> _Stored data_
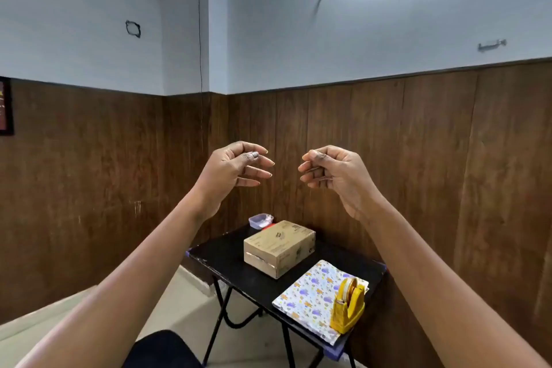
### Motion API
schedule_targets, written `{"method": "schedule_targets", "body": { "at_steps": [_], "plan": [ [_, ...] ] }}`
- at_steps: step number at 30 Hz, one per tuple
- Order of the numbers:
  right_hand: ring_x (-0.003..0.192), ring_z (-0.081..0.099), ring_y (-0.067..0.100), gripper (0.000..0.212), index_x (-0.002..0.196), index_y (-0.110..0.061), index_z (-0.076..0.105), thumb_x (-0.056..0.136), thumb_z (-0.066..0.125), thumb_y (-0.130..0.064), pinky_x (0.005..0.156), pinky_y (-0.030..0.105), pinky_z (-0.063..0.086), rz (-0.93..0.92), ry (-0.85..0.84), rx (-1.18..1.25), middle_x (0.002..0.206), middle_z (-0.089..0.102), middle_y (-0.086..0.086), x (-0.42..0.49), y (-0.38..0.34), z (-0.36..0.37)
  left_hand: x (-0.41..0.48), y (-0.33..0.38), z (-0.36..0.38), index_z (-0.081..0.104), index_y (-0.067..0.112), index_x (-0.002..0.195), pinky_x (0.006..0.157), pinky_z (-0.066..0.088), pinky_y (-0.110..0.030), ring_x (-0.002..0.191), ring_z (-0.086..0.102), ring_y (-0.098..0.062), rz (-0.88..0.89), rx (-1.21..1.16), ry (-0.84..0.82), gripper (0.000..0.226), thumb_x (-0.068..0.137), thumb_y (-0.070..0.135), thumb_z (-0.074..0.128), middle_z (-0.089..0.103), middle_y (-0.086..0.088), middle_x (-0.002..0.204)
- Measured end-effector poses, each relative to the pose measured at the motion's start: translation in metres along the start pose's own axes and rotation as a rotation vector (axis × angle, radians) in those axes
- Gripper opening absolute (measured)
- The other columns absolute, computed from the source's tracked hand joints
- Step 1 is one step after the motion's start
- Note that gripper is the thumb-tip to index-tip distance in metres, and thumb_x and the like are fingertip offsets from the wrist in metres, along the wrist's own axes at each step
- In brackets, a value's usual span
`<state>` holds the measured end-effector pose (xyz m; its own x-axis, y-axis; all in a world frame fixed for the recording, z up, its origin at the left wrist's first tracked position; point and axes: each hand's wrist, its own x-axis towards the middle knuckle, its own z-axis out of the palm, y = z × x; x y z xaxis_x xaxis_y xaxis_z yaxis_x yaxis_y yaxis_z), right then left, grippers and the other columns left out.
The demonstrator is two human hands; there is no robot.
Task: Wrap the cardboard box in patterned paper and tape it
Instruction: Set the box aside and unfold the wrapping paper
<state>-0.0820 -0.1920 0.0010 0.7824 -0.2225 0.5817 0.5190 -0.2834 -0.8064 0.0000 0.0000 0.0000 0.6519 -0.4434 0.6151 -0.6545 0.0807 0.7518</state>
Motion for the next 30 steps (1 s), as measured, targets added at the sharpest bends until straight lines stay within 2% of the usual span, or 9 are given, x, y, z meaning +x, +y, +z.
{"method": "schedule_targets", "body": {
  "at_steps": [6,12,16,20,27,30],
  "plan": [
    [0.07,0.066,0.016,0.017,0.092,-0.005,0.065,0.095,0.052,-0.016,0.065,0.026,0.053,0.112,0.01,-0.003,0.082,0.07,0.009,0.023,0.066,-0.002,0.022,-0.063,0.007,0.061,0.01,0.108,0.079,0.056,-0.032,0.088,0.07,-0.017,-0.081,-0.002,0.007,0.023,0.1,0.016,0.041,0.071,-0.004,0.1],
    [0.068,0.065,0.015,0.017,0.089,-0.006,0.064,0.096,0.051,-0.014,0.062,0.025,0.052,0.292,0.064,0.027,0.081,0.069,0.01,0.053,0.153,0.011,0.049,-0.148,0.004,0.061,0.008,0.109,0.071,0.057,-0.022,0.086,0.07,-0.015,-0.217,-0.055,-0.025,0.023,0.099,0.016,0.042,0.072,0.0,0.095],
    [0.067,0.065,0.015,0.019,0.087,-0.008,0.064,0.097,0.049,-0.014,0.061,0.025,0.05,0.397,0.098,0.031,0.079,0.069,0.008,0.071,0.207,0.018,0.067,-0.2,0.007,0.062,0.01,0.107,0.072,0.057,-0.026,0.086,0.07,-0.016,-0.312,-0.068,-0.037,0.021,0.099,0.015,0.043,0.073,0.002,0.09],
    [0.06,0.063,0.011,0.021,0.081,-0.01,0.063,0.097,0.049,-0.011,0.062,0.026,0.048,0.481,0.096,0.048,0.074,0.068,0.004,0.09,0.261,0.02,0.085,-0.253,0.021,0.062,0.009,0.109,0.077,0.056,-0.035,0.087,0.071,-0.018,-0.393,-0.071,-0.047,0.022,0.099,0.015,0.043,0.073,-0.004,0.096],
    [0.06,0.062,0.01,0.021,0.082,-0.011,0.063,0.097,0.048,-0.01,0.063,0.024,0.05,0.604,0.064,0.059,0.075,0.067,0.005,0.134,0.348,0.005,0.129,-0.336,0.054,0.062,0.011,0.105,0.077,0.056,-0.033,0.084,0.071,-0.018,-0.494,-0.058,-0.013,0.022,0.099,0.015,0.042,0.072,-0.007,0.099],
    [0.058,0.061,0.012,0.022,0.081,-0.009,0.063,0.096,0.047,-0.009,0.059,0.022,0.05,0.672,0.043,0.062,0.075,0.067,0.006,0.151,0.384,-0.006,0.147,-0.365,0.065,0.063,0.014,0.103,0.08,0.055,-0.036,0.085,0.071,-0.019,-0.559,-0.042,0.016,0.023,0.1,0.017,0.041,0.072,-0.005,0.098]
  ]
}}
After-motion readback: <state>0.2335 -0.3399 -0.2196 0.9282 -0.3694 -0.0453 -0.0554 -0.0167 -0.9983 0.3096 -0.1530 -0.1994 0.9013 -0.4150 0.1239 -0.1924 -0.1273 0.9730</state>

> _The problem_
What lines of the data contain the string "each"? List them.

> _Result below_
- Measured end-effector poses, each relative to the pose measured at the motion's start: translation in metres along the start pose's own axes and rotation as a rotation vector (axis × angle, radians) in those axes
- Note that gripper is the thumb-tip to index-tip distance in metres, and thumb_x and the like are fingertip offsets from the wrist in metres, along the wrist's own axes at each step
`<state>` holds the measured end-effector pose (xyz m; its own x-axis, y-axis; all in a world frame fixed for the recording, z up, its origin at the left wrist's first tracked position; point and axes: each hand's wrist, its own x-axis towards the middle knuckle, its own z-axis out of the palm, y = z × x; x y z xaxis_x xaxis_y xaxis_z yaxis_x yaxis_y yaxis_z), right then left, grippers and the other columns left out.

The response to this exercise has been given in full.